**ASSIGNMENT:** The answer should consist solely of the lines from the first one below through the line containing "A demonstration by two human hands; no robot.", copied exactly.

- Opening Delimiter -

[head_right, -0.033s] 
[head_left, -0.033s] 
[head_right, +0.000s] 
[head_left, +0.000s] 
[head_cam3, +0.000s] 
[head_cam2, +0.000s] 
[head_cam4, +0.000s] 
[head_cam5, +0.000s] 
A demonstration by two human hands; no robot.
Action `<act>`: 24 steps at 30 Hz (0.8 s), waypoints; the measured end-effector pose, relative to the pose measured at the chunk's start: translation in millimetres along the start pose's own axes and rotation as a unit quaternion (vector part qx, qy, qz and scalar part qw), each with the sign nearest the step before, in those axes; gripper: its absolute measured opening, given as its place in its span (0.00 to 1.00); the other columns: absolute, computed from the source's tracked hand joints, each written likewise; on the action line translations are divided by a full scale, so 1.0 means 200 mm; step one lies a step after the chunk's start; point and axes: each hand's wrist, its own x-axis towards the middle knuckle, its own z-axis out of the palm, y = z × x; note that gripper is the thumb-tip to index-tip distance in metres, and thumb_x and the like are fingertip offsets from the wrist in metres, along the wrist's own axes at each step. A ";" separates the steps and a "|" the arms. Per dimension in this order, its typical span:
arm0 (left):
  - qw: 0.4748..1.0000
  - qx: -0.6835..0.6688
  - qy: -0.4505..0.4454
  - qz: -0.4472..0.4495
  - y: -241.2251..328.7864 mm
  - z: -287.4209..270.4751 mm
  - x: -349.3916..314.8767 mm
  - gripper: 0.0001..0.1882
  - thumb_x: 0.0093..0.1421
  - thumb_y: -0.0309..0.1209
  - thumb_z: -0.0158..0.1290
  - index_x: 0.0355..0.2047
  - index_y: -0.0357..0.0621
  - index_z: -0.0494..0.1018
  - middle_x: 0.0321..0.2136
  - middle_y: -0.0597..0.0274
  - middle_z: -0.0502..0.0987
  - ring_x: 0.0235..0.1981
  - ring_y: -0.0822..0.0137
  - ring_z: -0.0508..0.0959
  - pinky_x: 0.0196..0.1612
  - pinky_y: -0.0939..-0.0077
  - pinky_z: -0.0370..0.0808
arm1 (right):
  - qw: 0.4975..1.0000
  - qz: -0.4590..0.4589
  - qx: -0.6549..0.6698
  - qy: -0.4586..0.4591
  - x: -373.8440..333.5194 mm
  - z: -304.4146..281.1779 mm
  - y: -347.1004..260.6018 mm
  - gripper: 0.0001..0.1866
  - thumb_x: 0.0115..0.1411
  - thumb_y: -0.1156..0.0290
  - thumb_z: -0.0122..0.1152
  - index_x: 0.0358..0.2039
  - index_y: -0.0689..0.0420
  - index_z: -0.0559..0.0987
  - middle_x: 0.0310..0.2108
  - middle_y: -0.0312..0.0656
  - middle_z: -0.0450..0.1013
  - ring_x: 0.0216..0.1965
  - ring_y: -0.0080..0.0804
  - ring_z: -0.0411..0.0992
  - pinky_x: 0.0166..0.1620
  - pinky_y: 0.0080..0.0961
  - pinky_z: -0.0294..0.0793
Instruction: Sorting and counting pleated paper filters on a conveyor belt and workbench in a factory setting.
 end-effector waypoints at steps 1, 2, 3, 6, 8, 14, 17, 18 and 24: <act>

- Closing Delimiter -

**TASK SOLUTION:**
[head_right, -0.033s] 
[head_left, -0.033s] 
[head_right, +0.000s] 
[head_left, +0.000s] 
[head_cam3, +0.000s] 
[head_cam2, +0.000s] 
[head_cam4, +0.000s] 
[head_cam5, +0.000s] 
A demonstration by two human hands; no robot.

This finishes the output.